_TASK DETAILS_: Before copying, set the pictures aside; then repeat every line below verbatim.

(SUPPLIED INFORMATION Opens)

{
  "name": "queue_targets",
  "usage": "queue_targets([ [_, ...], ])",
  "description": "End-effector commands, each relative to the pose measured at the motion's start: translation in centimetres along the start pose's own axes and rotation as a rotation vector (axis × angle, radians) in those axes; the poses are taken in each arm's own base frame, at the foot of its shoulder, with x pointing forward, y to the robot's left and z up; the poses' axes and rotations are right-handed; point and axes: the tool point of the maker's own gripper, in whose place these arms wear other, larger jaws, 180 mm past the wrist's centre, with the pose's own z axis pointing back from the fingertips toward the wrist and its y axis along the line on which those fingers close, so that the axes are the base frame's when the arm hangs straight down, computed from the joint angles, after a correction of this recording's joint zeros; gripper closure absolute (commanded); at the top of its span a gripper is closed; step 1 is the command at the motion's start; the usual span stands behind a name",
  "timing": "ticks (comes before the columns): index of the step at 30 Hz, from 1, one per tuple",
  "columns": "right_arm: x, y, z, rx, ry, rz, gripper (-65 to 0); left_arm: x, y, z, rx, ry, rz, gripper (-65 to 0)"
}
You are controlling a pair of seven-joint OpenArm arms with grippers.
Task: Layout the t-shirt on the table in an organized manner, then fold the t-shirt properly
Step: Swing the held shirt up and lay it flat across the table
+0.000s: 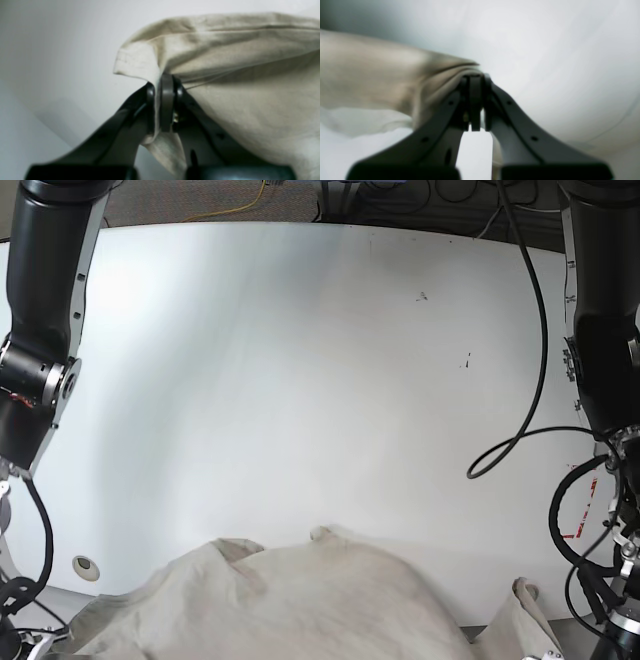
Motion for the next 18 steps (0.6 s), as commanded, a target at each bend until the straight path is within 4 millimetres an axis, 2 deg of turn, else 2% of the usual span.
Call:
queue_targets([
  [1, -0.8, -0.9, 1.8, -0.049, 0.017, 0.056, 0.0, 0.6, 0.5, 1.2, 0.032, -0.022, -0.003, 0.0],
  [4, -2.8, 1.0, 2.8, -0.04, 0.048, 0.093, 0.0, -0.9, -0.4, 2.8, 0.029, 0.012, 0.012, 0.0],
  [10, -7.8, 3.9, 6.3, -0.045, 0.137, 0.128, 0.0, -3.6, -5.7, 6.3, -0.06, 0.082, 0.035, 0.0],
  [15, -11.7, 7.2, 9.1, -0.01, 0.207, 0.136, 0.0, -7.4, -9.4, 10.8, -0.115, 0.21, 0.077, 0.0],
  [18, -14.5, 9.7, 10.4, 0.024, 0.256, 0.087, 0.0, -9.8, -12.6, 13.6, -0.163, 0.293, 0.138, 0.0],
])
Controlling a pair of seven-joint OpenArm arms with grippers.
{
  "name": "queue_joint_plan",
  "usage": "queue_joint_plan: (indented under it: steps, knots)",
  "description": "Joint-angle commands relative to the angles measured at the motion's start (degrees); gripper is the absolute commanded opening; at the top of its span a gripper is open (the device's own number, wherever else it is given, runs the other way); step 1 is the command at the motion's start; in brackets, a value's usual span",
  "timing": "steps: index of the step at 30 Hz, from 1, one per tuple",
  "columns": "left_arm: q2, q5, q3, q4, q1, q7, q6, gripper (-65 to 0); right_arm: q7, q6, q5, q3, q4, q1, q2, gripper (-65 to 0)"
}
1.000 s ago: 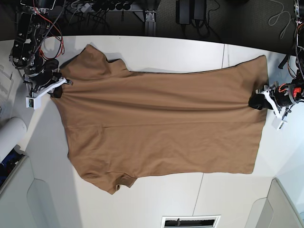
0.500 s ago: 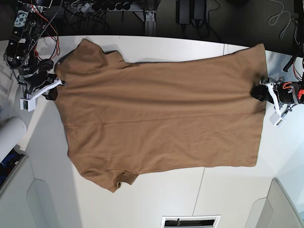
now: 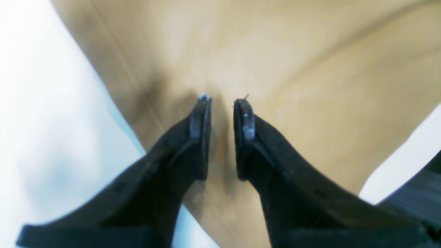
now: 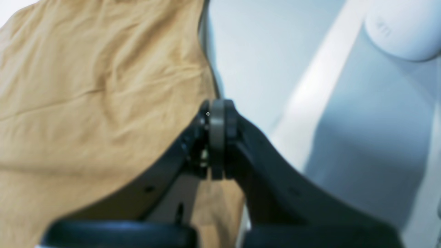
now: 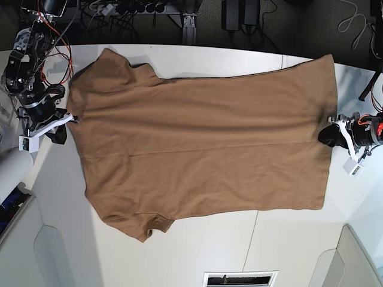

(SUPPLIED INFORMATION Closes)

_ANSWER BOX_:
{
  "name": "queue_targets",
  "usage": "queue_targets([ [_, ...], ])",
  "description": "End-effector commands, each relative to the pose measured at the motion's start: translation in centimetres along the start pose's own axes and rotation as a rotation vector (axis × angle, radians) in those axes; the poses are taken in each arm's own base frame, at the foot of its shoulder, with x pointing forward, y to the robot's left and z up; the poses' axes and rotations are right-handed; point and axes: the tool point of the maker's own gripper, in whose place these arms wear other, larger jaws, 180 mm past the wrist's centre, with the pose's own z axis pointing back from the fingertips toward the wrist and its y axis along the line on which those fingers close, so that the axes are the base frame's when the arm hangs straight down, computed from the joint angles, after a correction of this recording's joint zeros; gripper closure absolute (commanded); at the top of its span a gripper is closed; step 1 is the command at the motion's start; the usual span stands behind a name",
  "timing": "ticks (comes before the columns): index of the step at 30 Hz, from 1, one per tuple",
  "columns": "right_arm: x, y, z, rx, ry, rz, gripper (-65 to 0); left_arm: x, y, z, rx, ry, rz, gripper (-65 to 0)"
}
You are controlling a pair of seven-joint OpenArm arms with grippers.
Task: Layout the t-shirt on the table in an organized manner, then fold the t-shirt properly
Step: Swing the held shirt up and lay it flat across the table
+0.000s: 
Motion for the next 18 steps (0.6 s), as commanded, a target at each bend until the straight path is within 4 millimetres an axis, 2 deg of turn, else 2% of the usual span.
Call:
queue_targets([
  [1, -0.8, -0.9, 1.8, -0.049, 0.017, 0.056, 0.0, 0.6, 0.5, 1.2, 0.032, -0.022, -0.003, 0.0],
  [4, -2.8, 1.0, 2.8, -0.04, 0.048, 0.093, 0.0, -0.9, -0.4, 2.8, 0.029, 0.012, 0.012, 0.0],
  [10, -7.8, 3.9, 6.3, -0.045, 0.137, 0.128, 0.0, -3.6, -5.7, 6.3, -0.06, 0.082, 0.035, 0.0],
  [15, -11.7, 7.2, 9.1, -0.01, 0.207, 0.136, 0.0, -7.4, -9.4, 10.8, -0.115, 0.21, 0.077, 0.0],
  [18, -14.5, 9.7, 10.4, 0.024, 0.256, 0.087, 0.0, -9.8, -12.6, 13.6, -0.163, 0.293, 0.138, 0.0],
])
Controlling a pair of seven-joint OpenArm arms with grippers.
{
  "name": "queue_joint_plan",
  "usage": "queue_joint_plan: (indented under it: steps, knots)",
  "description": "Joint-angle commands relative to the angles measured at the motion's start (degrees); gripper is the absolute commanded opening; at the top of its span a gripper is open (the device's own number, wherever else it is given, runs the other way); step 1 is the command at the motion's start; in brackets, a value's usual span",
  "timing": "steps: index of the step at 30 Hz, from 1, one per tuple",
  "columns": "left_arm: q2, q5, q3, q4, q1, q7, q6, gripper (-65 to 0); right_arm: q7, q6, q5, q3, q4, q1, q2, gripper (-65 to 0)"
}
1.000 s ago: 
0.500 s ago: 
now: 
now: 
now: 

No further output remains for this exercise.